Juni 23, 2024
iden

Pejabat Polri Deklarasi Bakal Calon dari Partai, Tendensi Partisan?

Kepala Korps Brigade Mobil (Kakorps Brimob) Kepolisian RI (Kapolri) Inspektur Jenderal  Polisi (Irjen Pol) Mahmud Ismail  mendeklarasikan diri akan maju sebagai calon gubernur (cagub) dalam Pemilihan Gubernur (Pilgub) Maluku 2018 dari Partai Demokrasi Indonesia Perjuangan (PDIP).  Bersama Bupati Maluku Barat, Barnabas Orno, Murad mengklaim mengantongi dukungan dari Partai NasDem, Partai Persatuan Pembangunan (PPP), Partai Hati Nurani Rakyat (Hanura), Partai Keadilan dan Persatuan Indonesia (PKPI), Partai Amanat Nasional (PAN), dan Partai Gerakan Indonesia Raya (Gerindra).

“NasDem, Hanura, PKPI, PAN, PPP, dan Gerindra sudah hampir pasti (mengusung),” kata Murad di kantor Dewan Pimpinan Pusat (DPP) PDIP, Menteng, Jakarta Pusat (17/12) seperti dilansir Kompas.com.

Murad menyatakan bahwa dirinya baru akan mengundurkan diri dari Polri setelah mendaftar sebagai bakal pasangan calon (bapaslon). Hal ini, katanya, tak bertentangan dengan aturan yang mengharuskan anggota Polri untuk mengajukan pengunduran diri paling lambat 60 hari sejak penetapan paslon oleh Komisi Pemilihan Umum (KPU).

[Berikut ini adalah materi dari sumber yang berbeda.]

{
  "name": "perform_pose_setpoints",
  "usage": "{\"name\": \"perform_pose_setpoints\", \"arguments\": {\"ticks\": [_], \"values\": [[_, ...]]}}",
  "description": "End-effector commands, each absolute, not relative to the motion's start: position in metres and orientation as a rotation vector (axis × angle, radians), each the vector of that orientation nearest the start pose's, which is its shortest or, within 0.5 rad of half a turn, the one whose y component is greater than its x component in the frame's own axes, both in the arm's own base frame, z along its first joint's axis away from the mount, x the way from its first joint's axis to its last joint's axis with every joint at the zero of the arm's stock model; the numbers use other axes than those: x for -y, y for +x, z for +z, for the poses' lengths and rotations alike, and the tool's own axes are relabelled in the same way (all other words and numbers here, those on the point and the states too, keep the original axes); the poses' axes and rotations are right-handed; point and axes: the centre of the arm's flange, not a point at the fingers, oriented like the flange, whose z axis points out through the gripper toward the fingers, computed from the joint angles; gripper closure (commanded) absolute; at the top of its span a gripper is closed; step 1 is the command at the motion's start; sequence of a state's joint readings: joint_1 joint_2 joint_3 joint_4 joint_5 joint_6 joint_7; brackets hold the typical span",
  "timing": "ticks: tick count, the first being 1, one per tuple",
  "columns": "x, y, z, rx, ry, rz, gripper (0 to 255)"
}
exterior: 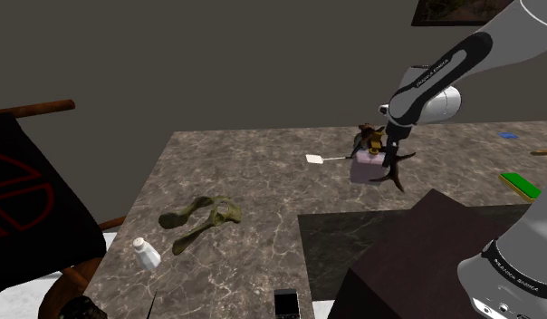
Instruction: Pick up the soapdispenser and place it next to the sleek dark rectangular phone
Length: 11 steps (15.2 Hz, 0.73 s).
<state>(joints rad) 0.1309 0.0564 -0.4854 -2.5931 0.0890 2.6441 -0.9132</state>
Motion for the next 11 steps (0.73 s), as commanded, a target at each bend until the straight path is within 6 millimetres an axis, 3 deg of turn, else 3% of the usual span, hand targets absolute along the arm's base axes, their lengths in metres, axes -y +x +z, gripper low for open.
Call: {"name": "perform_pose_setpoints", "arguments": {"ticks": [1,9,10,11], "values": [[0.1574,0.4127,0.2300,0.746,-3.040,-0.018,0],[0.1573,0.4127,0.2269,0.746,-3.040,-0.018,0],[0.1574,0.4127,0.2269,0.746,-3.040,-0.018,255],[0.1574,0.4127,0.2269,0.746,-3.040,-0.018,255]]}}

Berkaitan dengan fenomena tersebut, Direktur Eksekutif Perkumpulan untuk Pemilu dan Demokrasi (Perludem), Titi Anggraini, berpendapat bahwa dengan dicalonkannya  pejabat Polri aktif telah menunjukkan adanya indikasi partisan. Tak mungkin tak ada pendekatan oleh partai politik terhadap pihak yang hendak dicalonkan.

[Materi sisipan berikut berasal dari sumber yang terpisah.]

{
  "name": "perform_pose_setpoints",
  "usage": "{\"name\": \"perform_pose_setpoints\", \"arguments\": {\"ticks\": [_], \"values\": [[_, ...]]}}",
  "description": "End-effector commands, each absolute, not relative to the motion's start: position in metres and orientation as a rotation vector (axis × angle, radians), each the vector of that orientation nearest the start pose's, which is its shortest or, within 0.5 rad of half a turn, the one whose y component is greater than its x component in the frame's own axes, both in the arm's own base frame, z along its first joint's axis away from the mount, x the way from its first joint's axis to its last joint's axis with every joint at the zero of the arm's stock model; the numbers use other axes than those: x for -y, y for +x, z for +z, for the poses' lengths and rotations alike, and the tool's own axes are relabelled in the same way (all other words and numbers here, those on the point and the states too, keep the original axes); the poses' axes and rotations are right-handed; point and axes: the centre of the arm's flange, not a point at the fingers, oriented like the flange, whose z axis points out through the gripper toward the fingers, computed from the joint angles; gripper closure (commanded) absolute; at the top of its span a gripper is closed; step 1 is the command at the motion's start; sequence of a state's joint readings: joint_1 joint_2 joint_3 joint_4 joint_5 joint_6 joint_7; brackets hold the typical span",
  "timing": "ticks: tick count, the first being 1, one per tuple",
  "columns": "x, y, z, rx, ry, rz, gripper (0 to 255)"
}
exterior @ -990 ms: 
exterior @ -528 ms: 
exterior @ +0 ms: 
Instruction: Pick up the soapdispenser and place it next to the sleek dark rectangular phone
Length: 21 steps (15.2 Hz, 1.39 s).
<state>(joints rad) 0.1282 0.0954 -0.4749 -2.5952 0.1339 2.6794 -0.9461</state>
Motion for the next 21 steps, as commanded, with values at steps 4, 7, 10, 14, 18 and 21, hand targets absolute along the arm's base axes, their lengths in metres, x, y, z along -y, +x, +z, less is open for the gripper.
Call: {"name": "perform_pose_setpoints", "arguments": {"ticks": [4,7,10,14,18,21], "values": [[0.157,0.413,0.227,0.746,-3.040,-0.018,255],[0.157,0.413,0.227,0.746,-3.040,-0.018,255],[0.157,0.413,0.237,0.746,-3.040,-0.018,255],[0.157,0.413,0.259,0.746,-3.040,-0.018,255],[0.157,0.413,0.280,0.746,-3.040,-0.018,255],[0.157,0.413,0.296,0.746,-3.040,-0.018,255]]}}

Statement parpol yang mencalonkan polisi aktif dan dia baru mundur kalau mendaftar, itu sudah ada nilai partisan. Kan pasti ada komunikasi sebelum deklarasi akan mengusung calon ini. Apalagi sudah ada spanduknya juga,” tegas Titi pada kegiatan focus group discussion draf Peraturan Badan Pengawas Pemilu (Bawaslu) netralitas aparatur sipil negara (ASN), Polri, dan Tentara Nasional Indonesia (TNI) di Serpong, Tangerang Selatan (19/12).

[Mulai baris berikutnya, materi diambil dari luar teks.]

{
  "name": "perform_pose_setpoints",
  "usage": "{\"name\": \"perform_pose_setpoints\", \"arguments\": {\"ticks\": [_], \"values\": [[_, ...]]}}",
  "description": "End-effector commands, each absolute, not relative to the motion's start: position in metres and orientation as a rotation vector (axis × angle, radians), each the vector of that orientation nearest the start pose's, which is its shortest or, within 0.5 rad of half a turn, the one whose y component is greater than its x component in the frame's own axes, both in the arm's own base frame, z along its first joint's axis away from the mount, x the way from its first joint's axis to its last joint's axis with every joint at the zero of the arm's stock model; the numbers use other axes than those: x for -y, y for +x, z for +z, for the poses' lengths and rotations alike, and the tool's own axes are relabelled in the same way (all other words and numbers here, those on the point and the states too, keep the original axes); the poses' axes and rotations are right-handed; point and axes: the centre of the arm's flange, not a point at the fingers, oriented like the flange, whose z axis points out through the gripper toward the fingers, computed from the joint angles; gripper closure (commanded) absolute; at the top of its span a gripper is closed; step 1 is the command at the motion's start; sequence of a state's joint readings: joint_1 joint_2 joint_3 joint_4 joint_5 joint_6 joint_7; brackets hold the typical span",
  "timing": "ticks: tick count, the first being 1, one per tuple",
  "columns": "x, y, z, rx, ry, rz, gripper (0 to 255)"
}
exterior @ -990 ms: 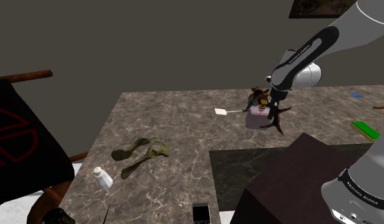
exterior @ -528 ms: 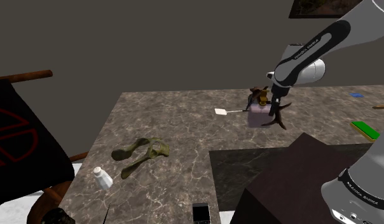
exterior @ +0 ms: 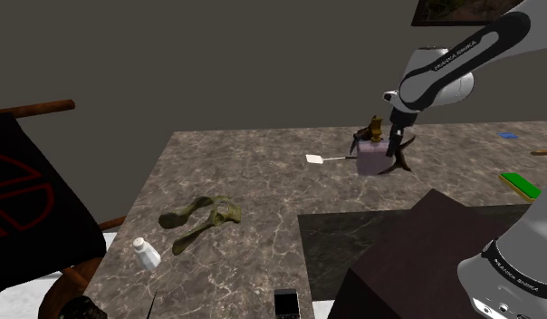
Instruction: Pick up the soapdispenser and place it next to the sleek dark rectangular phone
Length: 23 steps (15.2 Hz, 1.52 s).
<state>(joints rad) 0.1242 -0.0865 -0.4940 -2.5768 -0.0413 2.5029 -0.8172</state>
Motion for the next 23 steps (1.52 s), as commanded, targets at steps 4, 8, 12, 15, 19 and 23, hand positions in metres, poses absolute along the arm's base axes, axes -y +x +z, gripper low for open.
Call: {"name": "perform_pose_setpoints", "arguments": {"ticks": [4,8,12,15,19,23], "values": [[0.157,0.413,0.317,0.746,-3.040,-0.018,255],[0.157,0.413,0.338,0.746,-3.040,-0.018,255],[0.157,0.413,0.359,0.746,-3.040,-0.018,255],[0.157,0.413,0.375,0.746,-3.040,-0.018,255],[0.157,0.413,0.396,0.746,-3.040,-0.018,255],[0.157,0.413,0.417,0.746,-3.040,-0.018,255]]}}
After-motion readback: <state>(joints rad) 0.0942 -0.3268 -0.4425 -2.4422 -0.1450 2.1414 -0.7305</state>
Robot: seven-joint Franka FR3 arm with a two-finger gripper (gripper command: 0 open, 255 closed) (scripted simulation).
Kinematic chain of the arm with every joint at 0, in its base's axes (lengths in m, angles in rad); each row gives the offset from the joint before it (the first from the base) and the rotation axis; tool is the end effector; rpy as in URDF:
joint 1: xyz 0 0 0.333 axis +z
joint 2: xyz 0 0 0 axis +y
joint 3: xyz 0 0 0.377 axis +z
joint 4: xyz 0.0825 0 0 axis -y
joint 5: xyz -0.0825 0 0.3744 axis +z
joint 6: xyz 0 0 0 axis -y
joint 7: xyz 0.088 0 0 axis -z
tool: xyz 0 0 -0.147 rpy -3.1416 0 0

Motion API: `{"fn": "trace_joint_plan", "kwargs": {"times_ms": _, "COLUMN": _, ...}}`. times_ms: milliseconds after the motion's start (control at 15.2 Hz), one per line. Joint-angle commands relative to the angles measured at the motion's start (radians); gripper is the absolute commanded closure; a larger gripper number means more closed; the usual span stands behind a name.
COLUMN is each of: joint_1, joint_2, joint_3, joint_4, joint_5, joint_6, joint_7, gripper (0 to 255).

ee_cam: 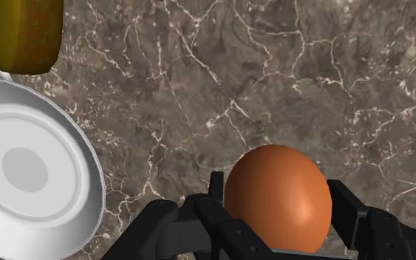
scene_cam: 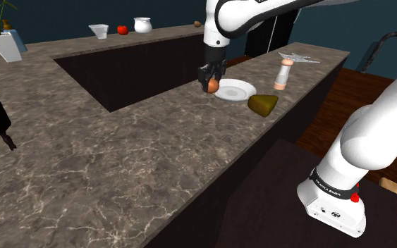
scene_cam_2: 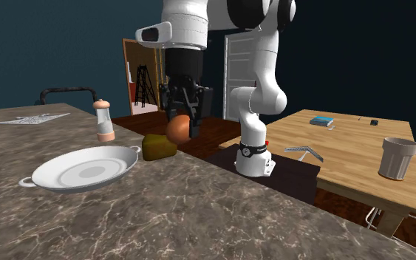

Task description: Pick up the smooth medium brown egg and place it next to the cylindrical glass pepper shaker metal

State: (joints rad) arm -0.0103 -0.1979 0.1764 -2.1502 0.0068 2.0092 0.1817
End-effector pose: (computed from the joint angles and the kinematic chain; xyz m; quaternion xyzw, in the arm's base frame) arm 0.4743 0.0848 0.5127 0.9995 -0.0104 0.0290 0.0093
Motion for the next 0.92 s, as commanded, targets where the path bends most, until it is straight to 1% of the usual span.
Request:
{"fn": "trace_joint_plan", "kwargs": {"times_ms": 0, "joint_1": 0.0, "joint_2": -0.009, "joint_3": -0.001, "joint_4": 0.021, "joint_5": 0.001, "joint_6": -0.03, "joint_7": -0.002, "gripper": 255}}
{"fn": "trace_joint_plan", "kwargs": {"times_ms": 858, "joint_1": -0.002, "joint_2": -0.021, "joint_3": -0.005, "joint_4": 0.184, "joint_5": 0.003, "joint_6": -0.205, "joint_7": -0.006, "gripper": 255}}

Titi kemudian mengatakan bahwa semestinya regulasi dapat mencegah terjadinya politik partisan oleh anggota TNI dan Polri. Di Amerika Serikat, misalnya, tentara dan polisi harus mengundurkan diri beberapa tahun sebelum mencalonkan diri sebagai kepala daerah.

“Jadi, tidak seperti UU Pilkada yang mengundurkan dirinya baru pada saat mendaftar sehingga perilaku partisan sudah muncul. Nah, Bawaslu harus mengambil langkah pro aktif,” tukas Titi.